Europa-Experten wundern sich, warum im ÖVP-Team nicht Othmar Karas sitzt, der bekannte und einflussreiche Vizepräsident des Europäischen Parlaments.
Die Verhandlungen über die künftige EU- und Außenpolitik sind insofern wichtig, weil sie auch den Stellenwert und die Positionierung Österreichs in Europa-Fragen festlegen. „Jeder Minister ist europäischer Gesetzgeber im Rat“, betont Karas. Außerdem rät er, in jedem Kapital der Koalitionsverhandlungen „die konkrete Umsetzung europäischer Vorgaben und Ziele festzuschreiben“.
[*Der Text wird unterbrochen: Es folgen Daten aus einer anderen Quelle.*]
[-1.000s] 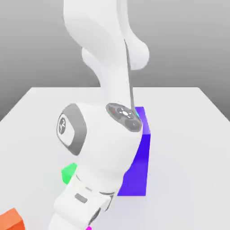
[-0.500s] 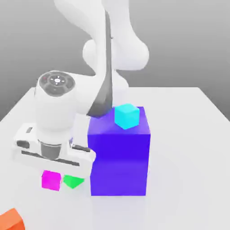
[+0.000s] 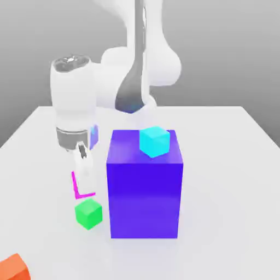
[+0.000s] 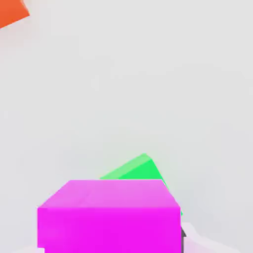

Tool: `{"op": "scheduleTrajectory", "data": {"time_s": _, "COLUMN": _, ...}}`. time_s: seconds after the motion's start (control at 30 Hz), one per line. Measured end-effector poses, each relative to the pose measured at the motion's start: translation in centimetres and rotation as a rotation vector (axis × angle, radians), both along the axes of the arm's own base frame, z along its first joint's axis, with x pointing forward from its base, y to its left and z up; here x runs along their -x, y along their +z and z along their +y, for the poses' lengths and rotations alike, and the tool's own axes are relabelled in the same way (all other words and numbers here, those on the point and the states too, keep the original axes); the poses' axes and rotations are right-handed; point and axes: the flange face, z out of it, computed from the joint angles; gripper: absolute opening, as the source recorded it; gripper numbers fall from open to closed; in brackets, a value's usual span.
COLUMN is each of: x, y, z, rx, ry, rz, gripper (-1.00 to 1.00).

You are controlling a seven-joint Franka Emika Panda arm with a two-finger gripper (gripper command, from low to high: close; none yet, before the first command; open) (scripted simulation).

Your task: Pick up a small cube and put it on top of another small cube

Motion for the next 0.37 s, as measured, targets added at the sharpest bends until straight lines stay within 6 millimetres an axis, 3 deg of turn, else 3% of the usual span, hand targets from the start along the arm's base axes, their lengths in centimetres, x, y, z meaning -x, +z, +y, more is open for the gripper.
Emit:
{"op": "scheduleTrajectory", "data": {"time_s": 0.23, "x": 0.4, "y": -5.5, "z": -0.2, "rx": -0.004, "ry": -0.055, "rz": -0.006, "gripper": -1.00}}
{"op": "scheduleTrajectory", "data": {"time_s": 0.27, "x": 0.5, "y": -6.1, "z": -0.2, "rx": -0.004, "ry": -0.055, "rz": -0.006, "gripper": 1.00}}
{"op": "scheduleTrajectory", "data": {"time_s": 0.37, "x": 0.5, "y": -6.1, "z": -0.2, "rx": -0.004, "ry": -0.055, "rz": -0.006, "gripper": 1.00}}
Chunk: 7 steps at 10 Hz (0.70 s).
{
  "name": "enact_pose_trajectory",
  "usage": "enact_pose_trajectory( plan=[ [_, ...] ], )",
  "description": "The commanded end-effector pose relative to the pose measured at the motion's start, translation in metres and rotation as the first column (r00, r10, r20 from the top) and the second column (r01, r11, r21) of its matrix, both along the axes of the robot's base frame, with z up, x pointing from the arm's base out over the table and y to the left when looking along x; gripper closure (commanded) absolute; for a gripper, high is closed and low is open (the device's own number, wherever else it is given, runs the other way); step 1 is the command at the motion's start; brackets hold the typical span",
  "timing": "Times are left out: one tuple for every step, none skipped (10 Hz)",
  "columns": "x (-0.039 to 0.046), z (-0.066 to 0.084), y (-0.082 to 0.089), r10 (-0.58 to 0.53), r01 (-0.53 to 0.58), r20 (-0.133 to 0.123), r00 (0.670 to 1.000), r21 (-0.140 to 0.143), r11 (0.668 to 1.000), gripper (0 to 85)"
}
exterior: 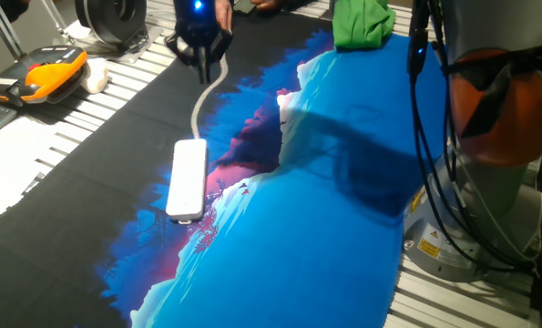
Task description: Turn off the power strip by pressing the button
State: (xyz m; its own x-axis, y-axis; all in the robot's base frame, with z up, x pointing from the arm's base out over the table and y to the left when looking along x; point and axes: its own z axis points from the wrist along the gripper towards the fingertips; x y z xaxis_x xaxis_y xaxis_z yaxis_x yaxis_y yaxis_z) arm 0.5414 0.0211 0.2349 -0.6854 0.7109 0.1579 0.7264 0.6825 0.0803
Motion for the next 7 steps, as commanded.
enact_pose_trajectory(
  plan=[
    [0.0059, -0.008, 0.005, -0.013, 0.013, 0.002, 1.0, -0.007, 1.0, 51.0],
    [0.0122, -0.016, 0.009, -0.028, 0.028, 0.008, 1.0, -0.013, 1.0, 51.0],
    [0.0177, -0.023, 0.012, -0.063, 0.063, 0.016, 0.998, -0.01, 0.998, 51.0],
    [0.024, -0.032, 0.015, -0.104, 0.104, 0.025, 0.994, -0.022, 0.994, 51.0],
    [0.0293, -0.038, 0.016, -0.121, 0.122, 0.023, 0.992, -0.029, 0.992, 51.0],
    [0.0342, -0.042, 0.014, -0.132, 0.133, 0.024, 0.991, -0.041, 0.99, 51.0],
    [0.0401, -0.046, 0.012, -0.157, 0.158, 0.032, 0.987, -0.042, 0.987, 51.0]
  ],
)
Im Übrigen wird es beim EU-Herbstgipfel genau darum gehen, wie Länder die Empfehlungen der EU-Kommission zur Einhaltung fiskal- und wirtschaftspolitischer Maßnahmen umsetzen. „Ungenügend“, wie eine Kommissionsstatistik, die dem KURIER vorliegt, zeigt.
Nur 15 Prozent der Vorgaben in den Länderbeurteilungen der Kommission werden umgesetzt. Deswegen auch der Vorstoß von Bundeskanzlerin Angela Merkel für mehr Disziplin und neue Verträge der Länder mit Brüssel.
Diese Pläne stoßen bei Bundeskanzler Werner Faymann auf wenig Gegenliebe. „Niemand kann akzeptieren, dass wir die Vorschläge der Kommission 1:1 übernehmen“, sagte Faymann am Mittwoch im Hauptausschuss des Nationalrates. Er hält auch nichts von der Merkel-Idee eines eigenen Budgets der Euro-Gruppe. „Dem können wir nichts abgewinnen“, erklärte Faymann.
Beim Gipfel wird es eine heftige Debatte zu Merkels Vorstoß geben. Auch das Europa-Parlament hat hier ein Wort mitzureden. Karas betont, dass zur Beurteilung der Budget- und Wirtschaftspolitik der Mitgliedsländer künftig nicht nur ökonomische Kriterien gelten dürfen, sondern auch soziale Kennziffern wie Arbeitslosenrate, Haushaltseinkommen oder Armutsquote. Karas: „Die EU muss auch eine Sozialunion werden.“
Die österreichische Diplomatin und Türkei-Expertin Heidemaria Gürer könnte EU-Botschafterin in Ankara werden. EU-Außenbeauftragte Catherine Ashton besetzt diesen strategisch wichtigen Posten neu, Gürer hat sich beworben. In Brüssel heißt es, dass sie ausgezeichnet qualifiziert sei und gute Chancen habe. Gelänge Gürer der Karrieresprung hätte Österreich drei Top-Posten im Europäischen Diplomatischen Dienst. Dietmar Schweisgut ist EU-Botschafter in Tokio, Thomas Mayr-Harting vertritt die EU bei der UNO in New York.